A Classic Video of Pablo Picasso Marking Art, Set to the Song, “Pablo Picasso,” by Jonathan Richman & The Modern Lovers

Before the Sex Pistols and the Ramones, there were the Modern Lovers, the Boston proto-punk band helmed by lead singer Jonathan Richman. Their sound owed a lot to the Velvet Underground, a band the teenaged Richman idolized, following them to New York City and ingratiating himself to such a degree that their manager allowed him to couch surf for a few weeks.

Their sole album, released two years after they broke up, was cobbled together from two different demo sessions, one of them produced by the Velvets’ John Cale.

By the time it came out, Richman had already embraced the gentler, sunnier persona and sound that’s made him a celebrated solo artist with fans of all ages. He famously remarked that he didn’t want to make music that could hurt a baby’s ears. As former bandmate, bassist Ernie Brooks told punk historian Legs McNeil:

Jonathan started saying his old songs were too negative and dark, and he started writing things like “Hey There Little Insect,” and maybe he was way ahead of us, but we couldn’t follow him—he wanted us to go, “Buzz, buzz, buzz” on stage, but we were too cool!

Richman’s impulse was correct. More than 40 years out from the Modern Lovers, his solo career is going strong. (On later recordings attributed to Jonathan Richman and the Modern Lovers, he is the only holdover from the original line up.)

But that Modern Lovers album has plenty of staying power, too.

Rolling Stone dubbed it both the 48th best debut album and the 381st greatest album of all time.

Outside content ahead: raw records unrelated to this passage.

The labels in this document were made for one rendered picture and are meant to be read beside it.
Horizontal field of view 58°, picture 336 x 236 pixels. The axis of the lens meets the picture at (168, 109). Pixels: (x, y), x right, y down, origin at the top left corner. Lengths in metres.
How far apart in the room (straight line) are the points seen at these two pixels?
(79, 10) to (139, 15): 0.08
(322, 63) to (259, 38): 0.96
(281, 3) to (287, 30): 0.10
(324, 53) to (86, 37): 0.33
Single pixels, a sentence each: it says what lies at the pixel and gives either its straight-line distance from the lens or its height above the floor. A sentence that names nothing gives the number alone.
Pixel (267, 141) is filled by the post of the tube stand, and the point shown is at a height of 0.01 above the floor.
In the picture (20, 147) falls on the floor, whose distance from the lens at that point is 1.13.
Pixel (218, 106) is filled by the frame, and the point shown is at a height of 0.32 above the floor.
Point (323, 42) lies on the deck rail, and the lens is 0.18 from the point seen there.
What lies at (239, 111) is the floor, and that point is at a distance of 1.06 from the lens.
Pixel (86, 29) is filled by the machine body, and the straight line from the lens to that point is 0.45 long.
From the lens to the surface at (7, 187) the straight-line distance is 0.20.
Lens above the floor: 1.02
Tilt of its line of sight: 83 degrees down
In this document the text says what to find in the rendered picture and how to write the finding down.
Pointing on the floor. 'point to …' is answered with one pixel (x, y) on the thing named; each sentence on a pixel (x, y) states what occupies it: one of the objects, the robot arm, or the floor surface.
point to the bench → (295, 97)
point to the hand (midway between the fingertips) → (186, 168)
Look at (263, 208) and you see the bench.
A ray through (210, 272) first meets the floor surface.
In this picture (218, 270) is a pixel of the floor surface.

And while “Roadrunner” may be its best known track, thanks to a long running campaign to make it the official rock song of Massachusetts (over Richman’s protestations that it’s not good enough to deserve the honor), “Pablo Picasso”’s memorable chorus cannot be unheard:

He could walk down your street

And girls could not resist his stare

Pablo Picasso never got called an asshole

(Francoise Gilot, Picasso’s model, and mother of two of his children, might say otherwise, according to several YouTube comments elicited by the unattributed short film above.)

In 1980, a writer for the zine Boston Groupie News tried to get Richman to reveal the song’s provenance. He had pursued art as a teenager, taking Saturday morning classes at Boston’s Museum of Fine Arts. He’d put his phone number on the back of his canvases, conceiving of that as a way to connect with people. So, was Picasso his favorite painter or…?

No, as it turns out:

I read about him when I was 18. I moved to New York and was intimidated by these girls who (I) thought were attractive. I was afraid to approach them. I didn’t have too high a self-image. I was self-conscious and I thought “Well, Pablo Picasso, he’s only 5 foot 3 but he didn’t let things like that bother him.” So I made up this song right after I saw those girls. You can picture it; I had this sad little look on my face and I was thinking ‘Why am I so scared to approach these girls?’ That was a song of courage for me.

Picasso looks pretty chipper in the well selected vintage footage, above. The expression Richman cops to having cultivated sounds gloomier, a deliberate ploy to entice girls into thinking he was a sad and likely soulful artist.

In other words, irresistible. Like a rock star!

The Modern Lovers’ popularity let him drop the self-conscious pose, but his interest in art remained.

He still paints, and recently identified some of the artists who have inspired him in Art News’ Muses column: 

Monet contributed to his appreciation of the Left Banke’s “Walk Away Renee.”

There’s a direct line between “Roadrunner” and the loneliness of Edward Hopper’s “Gas.”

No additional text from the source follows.